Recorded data
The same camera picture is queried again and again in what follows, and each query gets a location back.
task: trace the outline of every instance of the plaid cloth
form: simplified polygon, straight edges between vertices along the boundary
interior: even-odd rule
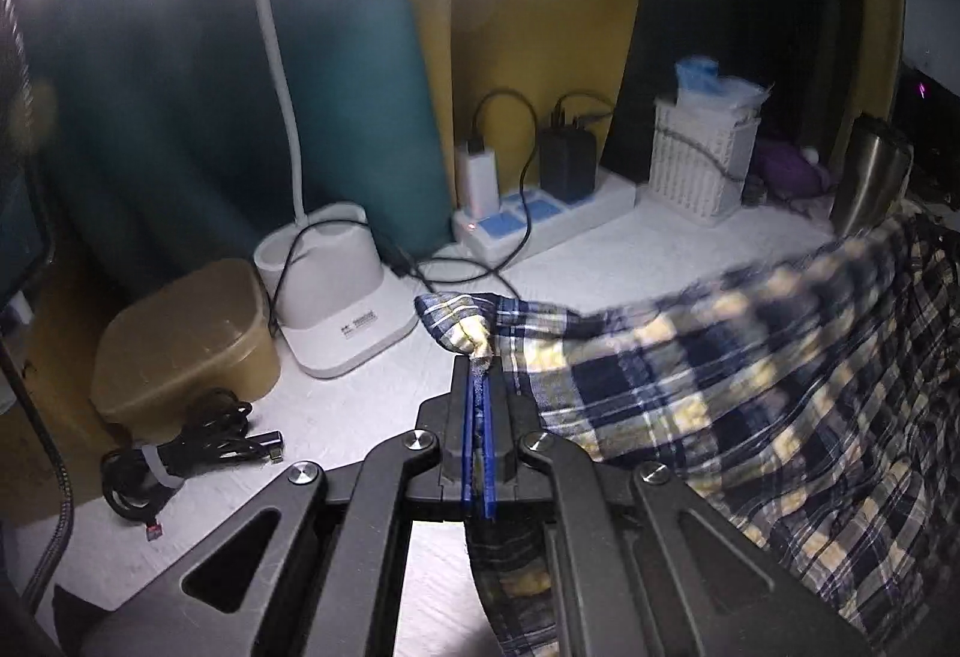
[[[499,355],[596,461],[659,460],[859,628],[907,632],[958,545],[957,273],[928,220],[580,315],[496,295],[416,301],[476,366]],[[467,527],[508,655],[554,654],[539,531]]]

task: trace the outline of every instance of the black charger
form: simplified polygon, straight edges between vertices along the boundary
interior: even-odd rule
[[[570,203],[589,197],[596,187],[597,139],[587,126],[609,117],[588,113],[566,123],[560,102],[550,115],[550,126],[538,134],[539,185],[551,197]]]

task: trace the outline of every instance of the green curtain
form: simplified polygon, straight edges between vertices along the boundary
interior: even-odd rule
[[[50,85],[52,184],[133,296],[293,219],[287,142],[253,0],[18,0]],[[408,0],[272,0],[304,196],[352,200],[414,254],[451,201]]]

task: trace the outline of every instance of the brown plastic box
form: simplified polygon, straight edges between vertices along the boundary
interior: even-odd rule
[[[104,420],[136,440],[163,443],[186,408],[222,387],[240,400],[269,392],[280,377],[268,308],[253,267],[215,261],[123,310],[101,338],[91,401]]]

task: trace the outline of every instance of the white power strip
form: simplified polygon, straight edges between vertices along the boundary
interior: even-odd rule
[[[596,189],[584,200],[568,205],[538,188],[525,191],[533,230],[515,261],[547,251],[581,232],[596,229],[630,212],[637,203],[637,186],[604,169],[597,170]],[[500,264],[520,244],[526,218],[520,194],[500,199],[500,211],[480,221],[465,211],[453,214],[453,235],[488,267]]]

TASK STATEMENT> Considering the records above, state how many lines contain the word "every", with nothing else in your reply.

RESPONSE AREA> 5